Kierownictwo Los Angeles Kings poinformowało, że Jim Hiller, pełniący dotąd obowiązki tymczasowego trenera drużyny, został oficjalnie jej pierwszym szkoleniowcem. 55-latek objął tę funkcję na początku lutego, gdy zwolniono Todda McLellana.
Hokeiści z „miasta aniołów” zakończyli sezon na trzecim miejscu Dywizji Pacyficznej i zostali wyeliminowani przez Edmonton Oilers w pierwszej rundzie play-off Konferencji Zachodniej. Teraz Los Angeles Kings zostali pierwszą drużyną NHL w portfolio Jima Hillera, którą poprowadzi oficjalnie od początku sezonu. Wcześniej był asystentem trenerów w New York Islanders, Toronto Maple Leafs i Detroit Red Wings.
– Zadaniem Jima było wprowadzenie nas do play-offów, miała nastąpić zmiana, ale na razie jeszcze nie drastyczna. Teraz jest jego czas, będzie budował drużynę od początku według swojego pomysłu – powiedział mediom Rob Blake, generalny menedżer Kings, który w nowym sezonie nadal będzie pełnił swoją funkcję.

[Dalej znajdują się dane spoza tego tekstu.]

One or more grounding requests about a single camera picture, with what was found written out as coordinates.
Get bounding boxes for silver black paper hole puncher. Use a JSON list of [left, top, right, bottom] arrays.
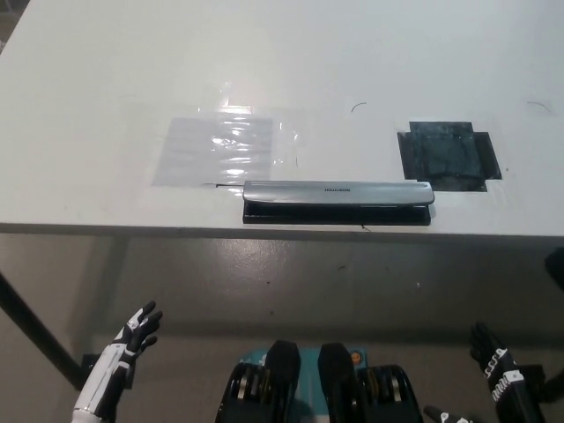
[[241, 179, 436, 227]]

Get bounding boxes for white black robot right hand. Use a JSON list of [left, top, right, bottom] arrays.
[[422, 321, 550, 423]]

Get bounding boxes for black metal table leg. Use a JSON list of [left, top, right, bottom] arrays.
[[0, 271, 87, 392]]

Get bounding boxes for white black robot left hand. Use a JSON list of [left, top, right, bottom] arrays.
[[71, 301, 164, 419]]

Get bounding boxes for clear plastic sheet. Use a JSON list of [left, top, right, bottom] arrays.
[[151, 104, 308, 189]]

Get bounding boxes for dark floor object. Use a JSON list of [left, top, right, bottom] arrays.
[[543, 249, 564, 293]]

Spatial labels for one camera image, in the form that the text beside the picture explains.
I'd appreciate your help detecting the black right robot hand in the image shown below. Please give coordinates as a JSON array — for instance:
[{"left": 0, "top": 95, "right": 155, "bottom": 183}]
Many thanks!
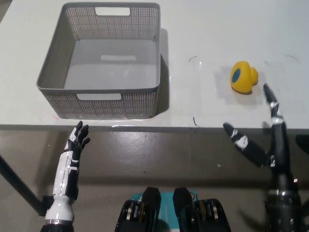
[{"left": 223, "top": 83, "right": 300, "bottom": 193}]

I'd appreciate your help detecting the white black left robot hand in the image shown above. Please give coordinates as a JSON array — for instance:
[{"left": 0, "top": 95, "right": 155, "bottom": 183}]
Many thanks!
[{"left": 44, "top": 121, "right": 91, "bottom": 221}]

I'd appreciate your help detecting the yellow rubber duck toy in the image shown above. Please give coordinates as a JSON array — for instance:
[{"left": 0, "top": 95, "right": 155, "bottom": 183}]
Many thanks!
[{"left": 230, "top": 60, "right": 260, "bottom": 95}]

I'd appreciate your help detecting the black table foot plate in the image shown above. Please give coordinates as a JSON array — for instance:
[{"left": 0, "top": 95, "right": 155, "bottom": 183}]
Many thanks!
[{"left": 37, "top": 195, "right": 55, "bottom": 217}]

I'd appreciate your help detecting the gray perforated plastic basket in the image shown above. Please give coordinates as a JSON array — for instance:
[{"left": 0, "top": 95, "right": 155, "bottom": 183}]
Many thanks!
[{"left": 36, "top": 2, "right": 162, "bottom": 120}]

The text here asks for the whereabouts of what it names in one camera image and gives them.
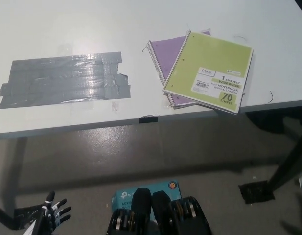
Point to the teal TP-Link box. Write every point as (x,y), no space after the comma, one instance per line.
(121,199)

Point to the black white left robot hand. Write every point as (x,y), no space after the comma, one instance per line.
(55,211)

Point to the small black tape strip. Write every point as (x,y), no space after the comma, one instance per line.
(149,119)

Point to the black floor tape patch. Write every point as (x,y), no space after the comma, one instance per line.
(256,193)
(26,215)

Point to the black robot body blocks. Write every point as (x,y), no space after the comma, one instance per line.
(165,215)

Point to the purple spiral notebook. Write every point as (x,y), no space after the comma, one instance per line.
(164,50)

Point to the grey duct tape patch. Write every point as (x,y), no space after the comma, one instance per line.
(62,80)

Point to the green Mead spiral notebook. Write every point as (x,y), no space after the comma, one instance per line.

– To świetni zawodnicy, z pazurem i charakterem. Zmianę na stanowisku trenera przyjęli tak, że chociaż było to dla nich niełatwe, zrobili wszystko, żeby mi było możliwie jak najlżej. Znów zaczęli dobrze grać. Świetni hokeiści, dobrzy ludzie, bardzo sobie cenię pracę z nimi – dodał Hiller.
Bez trenerów są jeszcze New Jersey Devils, San Jose Sharks, Seattle Kraken oraz Winnipeg Jets.